A changing Arctic

Recognizing living and thriving in northern latitudes

changing Arctic Svalbard

Photo:Ilan Kelman
Aptly named shopping livelihoods in Longyearbyen, Svalbard.

Ilan Kelman
Agder, Norway

The Arctic: a desolate, cold wasteland offering little to human life and livelihood, apart from explorers and extractors. Or perhaps it is time to bury this myth to recognize millennia of living and thriving in the northern latitudes. Recent centuries opened new vistas, bringing people and jobs along with cultural and environmental destruction.

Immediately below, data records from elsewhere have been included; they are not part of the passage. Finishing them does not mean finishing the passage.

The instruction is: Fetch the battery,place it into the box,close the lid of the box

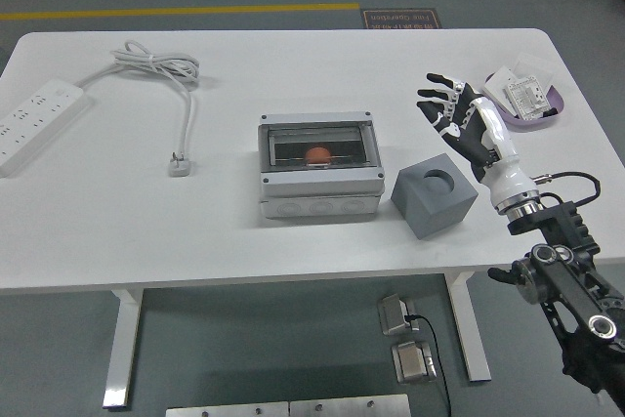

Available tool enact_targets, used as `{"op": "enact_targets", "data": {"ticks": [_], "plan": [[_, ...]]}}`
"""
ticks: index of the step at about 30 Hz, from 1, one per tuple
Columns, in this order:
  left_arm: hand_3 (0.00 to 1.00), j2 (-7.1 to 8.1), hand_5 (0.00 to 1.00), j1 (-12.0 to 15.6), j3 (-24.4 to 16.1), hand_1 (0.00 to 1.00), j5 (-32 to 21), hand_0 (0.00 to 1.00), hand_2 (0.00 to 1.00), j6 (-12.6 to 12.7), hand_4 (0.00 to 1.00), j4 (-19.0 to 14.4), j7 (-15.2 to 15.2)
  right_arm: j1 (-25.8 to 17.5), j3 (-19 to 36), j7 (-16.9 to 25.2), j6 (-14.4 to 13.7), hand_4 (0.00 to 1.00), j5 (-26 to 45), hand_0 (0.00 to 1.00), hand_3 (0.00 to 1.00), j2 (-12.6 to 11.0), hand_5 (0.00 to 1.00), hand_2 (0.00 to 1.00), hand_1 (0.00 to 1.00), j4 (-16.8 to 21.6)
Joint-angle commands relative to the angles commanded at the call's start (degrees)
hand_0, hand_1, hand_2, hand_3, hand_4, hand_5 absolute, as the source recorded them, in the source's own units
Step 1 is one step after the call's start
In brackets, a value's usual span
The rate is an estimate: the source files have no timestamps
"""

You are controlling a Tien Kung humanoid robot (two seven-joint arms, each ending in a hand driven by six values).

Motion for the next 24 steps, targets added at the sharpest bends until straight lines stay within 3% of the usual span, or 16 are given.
{"op": "enact_targets", "data": {"ticks": [5,6,11,17,18,24], "plan": [[0.782,-0.06,0.488,0.01,-0.07,0.741,0.05,0.730,0.719,-0.03,0.822,0.00,0.00,-0.69,0.72,-0.89,4.47,0.915,10.31,0.668,0.712,0.17,0.772,0.666,0.634,4.18],[0.782,-0.07,0.489,0.01,-0.10,0.741,0.06,0.731,0.719,-0.03,0.822,0.00,0.00,-0.90,0.70,-1.40,5.48,0.921,13.27,0.667,0.712,0.11,0.820,0.676,0.638,4.96],[0.782,0.05,0.489,0.04,-0.20,0.741,0.37,0.731,0.719,-0.19,0.822,0.00,0.02,-1.70,0.99,-3.63,8.30,0.921,24.27,0.667,0.712,0.18,0.820,0.676,0.638,5.94],[0.782,0.71,0.490,0.94,0.27,0.741,0.48,0.731,0.719,-0.61,0.822,0.00,0.18,-2.34,3.40,-5.17,7.63,0.920,33.98,0.663,0.714,0.48,0.831,0.676,0.644,4.64],[0.781,0.83,0.491,1.18,0.40,0.741,0.37,0.731,0.719,-0.66,0.822,0.00,0.25,-2.38,3.76,-5.22,7.50,0.946,35.21,0.731,0.757,0.49,0.873,0.708,0.668,4.43],[0.781,1.56,0.491,2.35,0.76,0.739,0.46,0.731,0.719,-1.10,0.822,0.00,0.58,-2.56,5.81,-4.65,6.57,0.944,38.59,0.762,0.757,0.51,0.884,0.713,0.675,3.51]]}}
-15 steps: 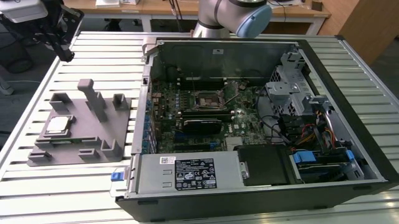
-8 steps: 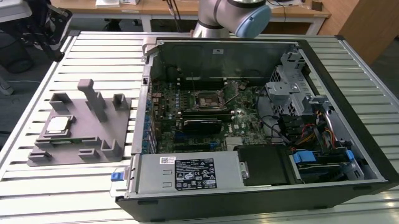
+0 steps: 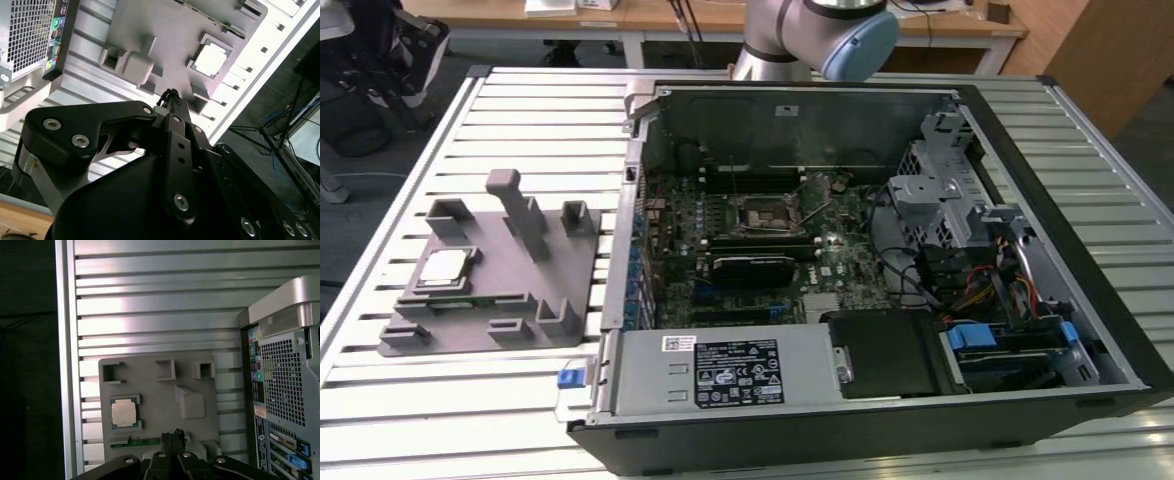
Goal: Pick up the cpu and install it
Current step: 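Reach for the cpu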
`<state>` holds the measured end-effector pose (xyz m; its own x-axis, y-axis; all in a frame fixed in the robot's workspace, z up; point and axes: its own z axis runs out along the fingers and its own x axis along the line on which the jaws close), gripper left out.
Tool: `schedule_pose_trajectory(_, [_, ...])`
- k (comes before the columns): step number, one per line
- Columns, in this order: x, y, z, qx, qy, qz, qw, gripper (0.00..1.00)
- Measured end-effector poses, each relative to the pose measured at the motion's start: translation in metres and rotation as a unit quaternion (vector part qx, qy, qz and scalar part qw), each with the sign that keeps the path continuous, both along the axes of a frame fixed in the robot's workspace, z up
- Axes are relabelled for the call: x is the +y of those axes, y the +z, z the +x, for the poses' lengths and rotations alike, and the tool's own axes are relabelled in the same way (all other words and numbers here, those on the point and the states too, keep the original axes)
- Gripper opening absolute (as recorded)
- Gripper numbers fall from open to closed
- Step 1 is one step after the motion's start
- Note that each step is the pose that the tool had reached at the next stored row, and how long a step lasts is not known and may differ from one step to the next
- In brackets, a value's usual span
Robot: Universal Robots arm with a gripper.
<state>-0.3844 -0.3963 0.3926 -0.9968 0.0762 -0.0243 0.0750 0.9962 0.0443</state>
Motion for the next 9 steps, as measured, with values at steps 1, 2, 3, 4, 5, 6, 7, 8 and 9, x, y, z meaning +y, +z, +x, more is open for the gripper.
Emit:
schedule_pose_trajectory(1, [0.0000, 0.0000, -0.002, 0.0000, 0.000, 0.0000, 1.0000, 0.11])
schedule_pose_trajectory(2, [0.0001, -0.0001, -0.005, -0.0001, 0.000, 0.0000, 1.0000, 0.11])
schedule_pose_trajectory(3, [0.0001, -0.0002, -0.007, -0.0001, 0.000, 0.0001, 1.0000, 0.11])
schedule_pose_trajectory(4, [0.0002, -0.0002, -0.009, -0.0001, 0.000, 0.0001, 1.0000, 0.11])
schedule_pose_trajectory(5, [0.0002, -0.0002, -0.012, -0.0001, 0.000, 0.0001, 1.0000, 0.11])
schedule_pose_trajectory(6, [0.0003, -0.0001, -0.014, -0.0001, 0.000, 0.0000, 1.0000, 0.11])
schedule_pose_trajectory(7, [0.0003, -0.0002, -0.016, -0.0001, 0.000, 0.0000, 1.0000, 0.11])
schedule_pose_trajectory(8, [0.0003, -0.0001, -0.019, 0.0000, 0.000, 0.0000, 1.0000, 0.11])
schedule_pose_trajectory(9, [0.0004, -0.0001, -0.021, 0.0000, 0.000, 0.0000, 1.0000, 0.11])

Today’s Arctic livelihoods run the range from old to new, from living with the environment to trying to separate from the environment. Fishers haul in their catch in sight of oil and gas infrastructure. Herders and hunters keep their traditional knowledge alive, while catering to sedentary tourists seeking “authenticity.” And many towns, including those around the Arctic, would feel incomplete without religious leaders, civil servants, store owners, plumbers, electricians, carpenters, and taxi drivers.

Arctic livelihood changes sometimes seem as rapid as Arctic environmental and social changes. Tourism jobs crashed and then bounced back because of the COVID-19 pandemic, including at airports and on cruise ships. Shipping is not just about recreation, but is also about cargo. Companies are planning for the prospects of far shorter ice seasons opening up shipping routes.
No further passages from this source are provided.